By now, most people have seen probiotics advertised in yogurt, dietary supplements, natural food products and even cosmetics.
Probiotics are live bacteria that help maintain a healthy digestive system. While many health improvement claims have yet to be tested, research does show that these microorganisms help the intestinal tract. They are especially useful for countering the negative side effects of antibiotics which destroy good gut bacteria.
Authors of a new review are exploring the possible impact of probiotics on behavior. The concept of a psychobiotic has resulted. A psychobiotic is "a live organism that, when ingested in adequate amounts, produces a health benefit in patients suffering from psychiatric illness," according to Timothy Dinan and his colleagues from University College Cork in Ireland.
This research team has reviewed evidence that these bacteria, when ingested in adequate amounts, offer enormous potential for the treatment of depression and other stress-related disorders.
Dinan and his team reviewed one study that assessed the potential benefits of a specific probiotic, B. infantis, on mice who had experienced maternal separation and developed depressive behavior. Maternal separation is an early-life stress which is known to induce long-term changes in the microbiome. The probiotic treatment they received normalized their behavior and the immune response.

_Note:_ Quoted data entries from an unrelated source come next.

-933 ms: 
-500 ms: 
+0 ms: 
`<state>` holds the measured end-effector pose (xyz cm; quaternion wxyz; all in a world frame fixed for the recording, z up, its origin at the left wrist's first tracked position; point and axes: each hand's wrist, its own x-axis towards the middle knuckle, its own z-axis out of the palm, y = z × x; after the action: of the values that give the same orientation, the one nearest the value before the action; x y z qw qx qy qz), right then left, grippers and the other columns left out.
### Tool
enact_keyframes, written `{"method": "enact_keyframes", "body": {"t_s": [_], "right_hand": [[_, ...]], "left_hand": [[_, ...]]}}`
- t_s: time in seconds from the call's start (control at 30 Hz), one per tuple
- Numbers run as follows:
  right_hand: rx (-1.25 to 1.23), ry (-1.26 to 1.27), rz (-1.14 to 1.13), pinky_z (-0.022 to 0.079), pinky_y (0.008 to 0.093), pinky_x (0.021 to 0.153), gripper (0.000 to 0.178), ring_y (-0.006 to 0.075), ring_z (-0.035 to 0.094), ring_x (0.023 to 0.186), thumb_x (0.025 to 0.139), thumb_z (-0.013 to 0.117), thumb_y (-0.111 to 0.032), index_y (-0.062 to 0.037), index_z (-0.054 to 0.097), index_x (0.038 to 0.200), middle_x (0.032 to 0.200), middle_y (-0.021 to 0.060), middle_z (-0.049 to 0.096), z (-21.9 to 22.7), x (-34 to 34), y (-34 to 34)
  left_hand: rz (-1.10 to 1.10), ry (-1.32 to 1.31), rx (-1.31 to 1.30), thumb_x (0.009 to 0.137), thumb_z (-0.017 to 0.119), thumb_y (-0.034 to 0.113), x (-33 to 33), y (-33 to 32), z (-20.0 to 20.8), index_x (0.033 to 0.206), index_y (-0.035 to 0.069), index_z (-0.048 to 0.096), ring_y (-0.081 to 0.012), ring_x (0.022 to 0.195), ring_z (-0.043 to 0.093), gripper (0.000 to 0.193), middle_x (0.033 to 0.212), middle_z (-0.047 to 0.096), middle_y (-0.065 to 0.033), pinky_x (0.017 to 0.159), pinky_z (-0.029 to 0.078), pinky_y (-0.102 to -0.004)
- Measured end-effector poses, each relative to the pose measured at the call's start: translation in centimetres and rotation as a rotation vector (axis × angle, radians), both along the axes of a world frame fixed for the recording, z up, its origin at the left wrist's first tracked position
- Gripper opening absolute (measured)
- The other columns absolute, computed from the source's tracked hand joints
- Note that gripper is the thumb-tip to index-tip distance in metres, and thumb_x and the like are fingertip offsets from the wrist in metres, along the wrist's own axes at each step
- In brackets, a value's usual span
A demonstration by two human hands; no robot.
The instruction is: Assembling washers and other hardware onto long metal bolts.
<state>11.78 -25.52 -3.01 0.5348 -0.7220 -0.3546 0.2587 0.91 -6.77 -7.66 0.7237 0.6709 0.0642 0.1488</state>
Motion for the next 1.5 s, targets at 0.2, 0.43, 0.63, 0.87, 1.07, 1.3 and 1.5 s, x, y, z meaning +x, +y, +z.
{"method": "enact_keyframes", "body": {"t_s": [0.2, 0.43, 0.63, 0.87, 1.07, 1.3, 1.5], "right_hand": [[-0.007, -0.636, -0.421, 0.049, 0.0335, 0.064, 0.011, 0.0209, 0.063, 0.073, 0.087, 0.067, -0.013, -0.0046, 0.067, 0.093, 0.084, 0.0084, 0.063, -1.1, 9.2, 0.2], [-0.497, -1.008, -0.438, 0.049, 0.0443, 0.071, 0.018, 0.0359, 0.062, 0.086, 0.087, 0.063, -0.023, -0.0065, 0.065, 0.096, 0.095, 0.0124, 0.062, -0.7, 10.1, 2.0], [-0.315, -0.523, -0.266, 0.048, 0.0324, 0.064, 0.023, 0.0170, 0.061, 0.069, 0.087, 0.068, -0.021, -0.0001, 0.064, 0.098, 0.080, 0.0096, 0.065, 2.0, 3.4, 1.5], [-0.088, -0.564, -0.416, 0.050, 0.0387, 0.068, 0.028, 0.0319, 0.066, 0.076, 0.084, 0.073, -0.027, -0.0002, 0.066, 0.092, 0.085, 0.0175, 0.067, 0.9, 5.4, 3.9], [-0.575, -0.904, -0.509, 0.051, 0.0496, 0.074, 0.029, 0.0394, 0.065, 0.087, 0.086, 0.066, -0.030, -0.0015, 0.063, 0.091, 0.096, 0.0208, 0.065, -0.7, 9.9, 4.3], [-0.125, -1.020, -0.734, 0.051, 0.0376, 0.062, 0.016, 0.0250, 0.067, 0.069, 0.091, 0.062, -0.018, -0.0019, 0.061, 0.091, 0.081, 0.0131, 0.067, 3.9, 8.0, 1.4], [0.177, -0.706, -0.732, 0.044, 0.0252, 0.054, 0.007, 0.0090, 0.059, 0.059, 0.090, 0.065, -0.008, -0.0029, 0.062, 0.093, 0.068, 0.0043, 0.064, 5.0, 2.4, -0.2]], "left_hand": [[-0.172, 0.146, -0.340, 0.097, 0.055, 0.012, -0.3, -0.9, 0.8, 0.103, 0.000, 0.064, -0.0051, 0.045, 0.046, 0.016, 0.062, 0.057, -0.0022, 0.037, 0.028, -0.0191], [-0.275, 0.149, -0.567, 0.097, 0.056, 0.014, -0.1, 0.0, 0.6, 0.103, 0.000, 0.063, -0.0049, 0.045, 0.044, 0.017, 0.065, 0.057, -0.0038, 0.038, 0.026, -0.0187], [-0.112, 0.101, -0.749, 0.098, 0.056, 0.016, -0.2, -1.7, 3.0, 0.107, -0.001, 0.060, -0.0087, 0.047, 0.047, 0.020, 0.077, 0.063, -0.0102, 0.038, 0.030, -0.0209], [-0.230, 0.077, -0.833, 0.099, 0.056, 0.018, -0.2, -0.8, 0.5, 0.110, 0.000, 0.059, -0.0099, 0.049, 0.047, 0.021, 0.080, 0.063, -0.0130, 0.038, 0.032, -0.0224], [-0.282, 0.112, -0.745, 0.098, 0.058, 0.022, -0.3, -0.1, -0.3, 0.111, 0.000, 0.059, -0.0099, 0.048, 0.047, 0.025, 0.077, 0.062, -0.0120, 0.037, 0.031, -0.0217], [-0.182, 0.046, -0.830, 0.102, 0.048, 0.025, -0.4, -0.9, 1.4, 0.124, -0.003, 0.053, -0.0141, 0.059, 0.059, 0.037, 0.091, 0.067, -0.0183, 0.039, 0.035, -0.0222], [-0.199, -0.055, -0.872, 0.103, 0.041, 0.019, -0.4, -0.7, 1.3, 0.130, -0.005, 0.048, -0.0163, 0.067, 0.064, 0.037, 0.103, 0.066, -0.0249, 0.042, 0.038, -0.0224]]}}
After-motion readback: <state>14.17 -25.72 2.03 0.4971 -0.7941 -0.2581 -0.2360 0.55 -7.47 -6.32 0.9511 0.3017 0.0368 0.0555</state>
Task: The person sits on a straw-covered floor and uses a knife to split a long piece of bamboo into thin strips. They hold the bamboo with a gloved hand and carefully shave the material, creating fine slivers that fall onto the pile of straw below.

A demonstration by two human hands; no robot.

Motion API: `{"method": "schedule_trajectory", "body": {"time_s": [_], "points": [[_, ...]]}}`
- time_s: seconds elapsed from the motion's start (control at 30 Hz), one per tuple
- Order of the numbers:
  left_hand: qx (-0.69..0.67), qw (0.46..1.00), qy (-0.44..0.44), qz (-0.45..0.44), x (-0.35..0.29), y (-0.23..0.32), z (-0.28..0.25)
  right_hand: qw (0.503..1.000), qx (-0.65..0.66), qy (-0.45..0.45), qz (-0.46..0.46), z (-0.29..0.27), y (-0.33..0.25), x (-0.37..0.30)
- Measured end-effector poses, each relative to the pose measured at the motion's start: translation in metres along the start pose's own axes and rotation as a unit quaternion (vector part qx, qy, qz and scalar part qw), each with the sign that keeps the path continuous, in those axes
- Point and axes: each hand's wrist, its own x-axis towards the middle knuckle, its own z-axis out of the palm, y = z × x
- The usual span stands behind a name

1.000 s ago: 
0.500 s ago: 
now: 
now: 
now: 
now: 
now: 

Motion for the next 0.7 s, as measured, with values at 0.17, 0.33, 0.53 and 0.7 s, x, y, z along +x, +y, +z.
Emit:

Some psychobiotics have an anti-inflammatory effect. Depression and stress are both associated with inflammation in the body. Infectious diseases also produce depressive states, and some psychobiotics produce immune activations which could alleviate these states. But the field of probiotics needs to be narrowed down to find the most effective ones for behavioral conditions.
“What is clear at this point is that, of the large number of putative probiotics, only a small percentage have an impact on behavior and may qualify as psychobiotics,” explained Dinan.